Take the listing below and output it again exactly.

_ _ _ _ _ _ _

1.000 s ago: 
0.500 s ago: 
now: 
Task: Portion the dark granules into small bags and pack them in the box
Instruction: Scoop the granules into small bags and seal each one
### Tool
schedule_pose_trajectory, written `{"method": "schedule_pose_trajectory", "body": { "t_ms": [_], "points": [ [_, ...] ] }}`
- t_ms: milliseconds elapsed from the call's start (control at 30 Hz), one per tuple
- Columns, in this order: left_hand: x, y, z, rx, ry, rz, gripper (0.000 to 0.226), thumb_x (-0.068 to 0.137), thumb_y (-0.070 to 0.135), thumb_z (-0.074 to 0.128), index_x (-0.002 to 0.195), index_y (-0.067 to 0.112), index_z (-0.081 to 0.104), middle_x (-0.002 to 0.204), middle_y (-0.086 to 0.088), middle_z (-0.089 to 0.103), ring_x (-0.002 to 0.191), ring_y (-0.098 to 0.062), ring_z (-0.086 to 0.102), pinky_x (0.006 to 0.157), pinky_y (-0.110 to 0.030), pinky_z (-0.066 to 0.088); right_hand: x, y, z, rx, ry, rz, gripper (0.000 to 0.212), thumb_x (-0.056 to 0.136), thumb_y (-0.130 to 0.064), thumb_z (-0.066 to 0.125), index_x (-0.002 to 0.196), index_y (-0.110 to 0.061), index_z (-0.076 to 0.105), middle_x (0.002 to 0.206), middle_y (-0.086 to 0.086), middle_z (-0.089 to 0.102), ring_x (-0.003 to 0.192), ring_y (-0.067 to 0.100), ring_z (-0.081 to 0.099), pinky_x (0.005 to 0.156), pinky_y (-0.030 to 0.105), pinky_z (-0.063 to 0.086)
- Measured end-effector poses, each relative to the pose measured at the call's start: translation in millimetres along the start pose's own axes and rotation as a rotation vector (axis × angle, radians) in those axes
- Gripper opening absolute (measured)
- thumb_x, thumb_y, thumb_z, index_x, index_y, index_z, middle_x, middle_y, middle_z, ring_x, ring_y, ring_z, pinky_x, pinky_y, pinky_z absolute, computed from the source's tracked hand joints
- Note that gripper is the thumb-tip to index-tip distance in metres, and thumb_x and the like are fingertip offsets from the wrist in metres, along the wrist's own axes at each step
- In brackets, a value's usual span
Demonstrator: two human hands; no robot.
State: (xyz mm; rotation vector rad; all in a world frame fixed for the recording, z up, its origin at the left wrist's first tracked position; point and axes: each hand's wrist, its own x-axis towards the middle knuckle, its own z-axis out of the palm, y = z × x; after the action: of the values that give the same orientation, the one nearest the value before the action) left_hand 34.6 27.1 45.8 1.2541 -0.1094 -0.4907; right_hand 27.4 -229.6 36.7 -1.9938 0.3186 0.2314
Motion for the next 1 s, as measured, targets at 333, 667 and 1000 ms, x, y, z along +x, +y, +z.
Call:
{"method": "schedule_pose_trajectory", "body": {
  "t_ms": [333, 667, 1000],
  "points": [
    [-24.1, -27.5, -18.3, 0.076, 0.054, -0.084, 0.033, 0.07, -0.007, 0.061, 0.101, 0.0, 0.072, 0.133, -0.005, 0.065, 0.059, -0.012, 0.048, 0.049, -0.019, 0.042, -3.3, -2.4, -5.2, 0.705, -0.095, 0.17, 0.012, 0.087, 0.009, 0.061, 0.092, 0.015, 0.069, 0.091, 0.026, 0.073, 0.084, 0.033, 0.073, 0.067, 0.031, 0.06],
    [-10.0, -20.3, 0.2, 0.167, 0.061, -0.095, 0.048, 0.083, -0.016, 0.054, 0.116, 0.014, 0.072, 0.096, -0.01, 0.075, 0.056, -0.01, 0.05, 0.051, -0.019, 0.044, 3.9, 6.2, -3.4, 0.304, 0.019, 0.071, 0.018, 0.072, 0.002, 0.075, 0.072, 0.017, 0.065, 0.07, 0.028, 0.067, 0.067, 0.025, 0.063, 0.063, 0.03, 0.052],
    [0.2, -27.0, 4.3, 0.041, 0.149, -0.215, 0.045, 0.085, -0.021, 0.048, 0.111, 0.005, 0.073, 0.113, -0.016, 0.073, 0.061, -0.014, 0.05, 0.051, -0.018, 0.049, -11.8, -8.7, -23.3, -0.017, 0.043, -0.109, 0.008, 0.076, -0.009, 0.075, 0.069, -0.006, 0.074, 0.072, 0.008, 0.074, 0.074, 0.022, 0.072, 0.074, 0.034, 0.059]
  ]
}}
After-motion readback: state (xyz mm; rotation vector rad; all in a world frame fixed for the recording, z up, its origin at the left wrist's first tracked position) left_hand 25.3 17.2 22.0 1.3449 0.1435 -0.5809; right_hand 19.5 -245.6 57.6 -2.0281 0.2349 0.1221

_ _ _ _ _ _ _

*PROBLEM SOLUTION*
1.000 s ago: 
0.500 s ago: 
now: 
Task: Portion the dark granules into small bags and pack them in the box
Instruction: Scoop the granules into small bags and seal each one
### Tool
schedule_pose_trajectory, written `{"method": "schedule_pose_trajectory", "body": { "t_ms": [_], "points": [ [_, ...] ] }}`
- t_ms: milliseconds elapsed from the call's start (control at 30 Hz), one per tuple
- Columns, in this order: left_hand: x, y, z, rx, ry, rz, gripper (0.000 to 0.226), thumb_x (-0.068 to 0.137), thumb_y (-0.070 to 0.135), thumb_z (-0.074 to 0.128), index_x (-0.002 to 0.195), index_y (-0.067 to 0.112), index_z (-0.081 to 0.104), middle_x (-0.002 to 0.204), middle_y (-0.086 to 0.088), middle_z (-0.089 to 0.103), ring_x (-0.002 to 0.191), ring_y (-0.098 to 0.062), ring_z (-0.086 to 0.102), pinky_x (0.006 to 0.157), pinky_y (-0.110 to 0.030), pinky_z (-0.066 to 0.088); right_hand: x, y, z, rx, ry, rz, gripper (0.000 to 0.212), thumb_x (-0.056 to 0.136), thumb_y (-0.130 to 0.064), thumb_z (-0.066 to 0.125), index_x (-0.002 to 0.196), index_y (-0.110 to 0.061), index_z (-0.076 to 0.105), middle_x (0.002 to 0.206), middle_y (-0.086 to 0.086), middle_z (-0.089 to 0.102), ring_x (-0.003 to 0.192), ring_y (-0.067 to 0.100), ring_z (-0.081 to 0.099), pinky_x (0.005 to 0.156), pinky_y (-0.030 to 0.105), pinky_z (-0.063 to 0.086)
- Measured end-effector poses, each relative to the pose measured at the call's start: translation in millimetres along the start pose's own axes and rotation as a rotation vector (axis × angle, radians) in those axes
- Gripper opening absolute (measured)
- thumb_x, thumb_y, thumb_z, index_x, index_y, index_z, middle_x, middle_y, middle_z, ring_x, ring_y, ring_z, pinky_x, pinky_y, pinky_z absolute, computed from the source's tracked hand joints
- Note that gripper is the thumb-tip to index-tip distance in metres, and thumb_x and the like are fingertip offsets from the wrist in metres, along the wrist's own axes at each step
- In brackets, a value's usual span
Demonstrator: two human hands; no robot.
State: (xyz mm; rotation vector rad; all in a world frame fixed for the recording, z up, its origin at the left wrist's first tracked position; point and axes: each hand's wrist, its own x-axis towards the middle knuckle, its own z-axis out of the palm, y = z × x; after the action: of the values that give the same orientation, the one nearest the value before the action) left_hand 34.6 27.1 45.8 1.2541 -0.1094 -0.4907; right_hand 27.4 -229.6 36.7 -1.9938 0.3186 0.2314
Motion for the next 1 s, as measured, targets at 333, 667 and 1000 ms, x, y, z along +x, +y, +z.
Call:
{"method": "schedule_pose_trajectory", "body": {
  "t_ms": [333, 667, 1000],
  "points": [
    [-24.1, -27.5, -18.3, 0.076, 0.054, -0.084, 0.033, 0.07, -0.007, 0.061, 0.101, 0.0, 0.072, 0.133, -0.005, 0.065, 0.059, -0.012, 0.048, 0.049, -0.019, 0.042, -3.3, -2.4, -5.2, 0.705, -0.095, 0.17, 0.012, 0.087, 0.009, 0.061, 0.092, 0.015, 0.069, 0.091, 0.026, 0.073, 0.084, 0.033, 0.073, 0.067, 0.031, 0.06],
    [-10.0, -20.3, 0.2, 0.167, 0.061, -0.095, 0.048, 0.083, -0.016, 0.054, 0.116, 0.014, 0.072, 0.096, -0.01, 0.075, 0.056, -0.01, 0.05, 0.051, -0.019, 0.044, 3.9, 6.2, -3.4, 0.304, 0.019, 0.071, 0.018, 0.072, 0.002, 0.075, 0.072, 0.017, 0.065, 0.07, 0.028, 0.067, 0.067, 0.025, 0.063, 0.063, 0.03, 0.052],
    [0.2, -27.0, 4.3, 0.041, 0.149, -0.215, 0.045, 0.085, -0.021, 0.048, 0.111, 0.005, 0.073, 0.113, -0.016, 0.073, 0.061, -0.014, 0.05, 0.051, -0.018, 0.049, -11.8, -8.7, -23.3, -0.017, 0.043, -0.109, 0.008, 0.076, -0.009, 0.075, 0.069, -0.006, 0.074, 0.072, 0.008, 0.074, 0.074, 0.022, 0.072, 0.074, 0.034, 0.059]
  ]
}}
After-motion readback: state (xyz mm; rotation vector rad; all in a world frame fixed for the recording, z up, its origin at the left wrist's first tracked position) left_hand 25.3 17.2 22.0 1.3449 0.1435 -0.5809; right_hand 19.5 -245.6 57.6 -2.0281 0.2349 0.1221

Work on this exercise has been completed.